I have two questions:
- splitting the data. In the tutorial, the data was split first, then preprocess separately for train and test data. Why not preprocess the data first, then split?
- In the section of ‘Preprocessing Discrete Variables: Automating Calculations’, about the code below,
df_inputs_prepr[‘home_ownership:RENT_OTHER_NONE_ANY’] = sum([df_inputs_prepr[‘home_ownership:RENT’], df_inputs_prepr[‘home_ownership:OTHER’],
where does “df_inputs_prepr[‘home_ownership:RENT’]” come from, cannot find the how [‘home_ownership:RENT’] dertermined.
Thanks for reaching out!
- We must split the data prior to preprocessing. The main reason for that is that we use the train data to calculate the WoE. Then based on that we make our conclusions regarding coarse classing and fine classing.

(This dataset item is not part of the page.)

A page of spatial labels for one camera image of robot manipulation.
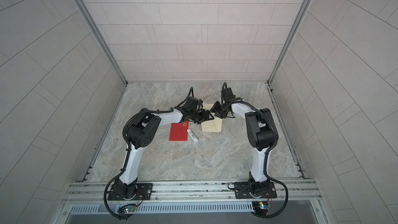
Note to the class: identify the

If we used the test data there, too, then we would have ‘peaked into the test data’ and then used the test to make decisions about the training dataset. This is definitely not recommended.
- Not quite sure what you mean here. Isn’t RENT one of the categories of home ownership?
The 365 Team
Thanks for your quick response! Really helpful!
Regarding the second question: yes, rent is one of the categories, but [‘home_ownership:RENT’] is not the column of the dataset. How come we can directly use df[‘home_ownership:RENT’]?